-- Opening Marker --
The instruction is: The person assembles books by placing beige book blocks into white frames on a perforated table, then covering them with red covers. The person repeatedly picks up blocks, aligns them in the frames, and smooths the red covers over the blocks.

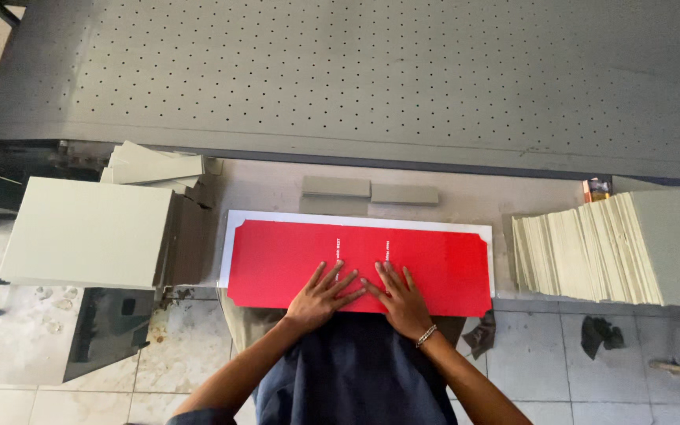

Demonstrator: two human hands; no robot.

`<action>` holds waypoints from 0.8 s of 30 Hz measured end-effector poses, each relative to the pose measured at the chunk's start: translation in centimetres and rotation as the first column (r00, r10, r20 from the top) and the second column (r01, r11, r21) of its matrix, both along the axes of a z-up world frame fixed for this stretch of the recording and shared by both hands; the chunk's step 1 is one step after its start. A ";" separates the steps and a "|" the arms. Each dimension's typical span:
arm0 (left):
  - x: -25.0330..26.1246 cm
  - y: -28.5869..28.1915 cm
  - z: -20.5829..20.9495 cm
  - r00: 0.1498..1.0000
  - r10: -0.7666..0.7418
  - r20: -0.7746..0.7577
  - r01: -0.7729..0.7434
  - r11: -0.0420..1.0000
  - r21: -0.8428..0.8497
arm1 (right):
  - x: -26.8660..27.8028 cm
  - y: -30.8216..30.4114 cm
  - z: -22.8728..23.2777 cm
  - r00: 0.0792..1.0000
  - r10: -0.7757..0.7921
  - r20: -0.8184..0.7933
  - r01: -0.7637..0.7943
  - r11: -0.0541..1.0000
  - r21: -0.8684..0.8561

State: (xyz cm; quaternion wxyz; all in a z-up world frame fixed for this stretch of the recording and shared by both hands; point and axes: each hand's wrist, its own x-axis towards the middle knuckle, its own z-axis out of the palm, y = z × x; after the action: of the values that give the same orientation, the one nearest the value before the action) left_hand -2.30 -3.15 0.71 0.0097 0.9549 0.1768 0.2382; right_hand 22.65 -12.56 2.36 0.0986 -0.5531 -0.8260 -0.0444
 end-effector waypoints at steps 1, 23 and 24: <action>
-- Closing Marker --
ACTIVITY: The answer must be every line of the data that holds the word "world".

ANSWER TO THIS TASK:
`<action>` holds waypoints from 0.8 s of 30 Hz measured end-effector poses, each relative to the pose measured at the chunk's start: translation in centimetres and rotation as the first column (r00, r10, r20 from the top) and the second column (r01, r11, r21) of its matrix, both along the axes of a z-up world frame fixed for this stretch of the recording and shared by both hands; the chunk's step 1 is one step after its start. A ";" separates the steps and a "|" the arms. Each dimension's typical span:
State: (xyz cm; quaternion wxyz; all in a z-up world frame fixed for this stretch of the recording and shared by both hands; point and axes: each hand's wrist, its own x-axis towards the middle knuckle, its own z-axis out of the palm, y = z × x; after the action: of the values that give the same orientation, the one nearest the value before the action) left_hand -2.30 -3.15 0.71 0.0097 0.9549 0.1768 0.2382; right_hand 22.65 -12.56 2.36 0.0986 -0.5531 -0.8260 -0.0444

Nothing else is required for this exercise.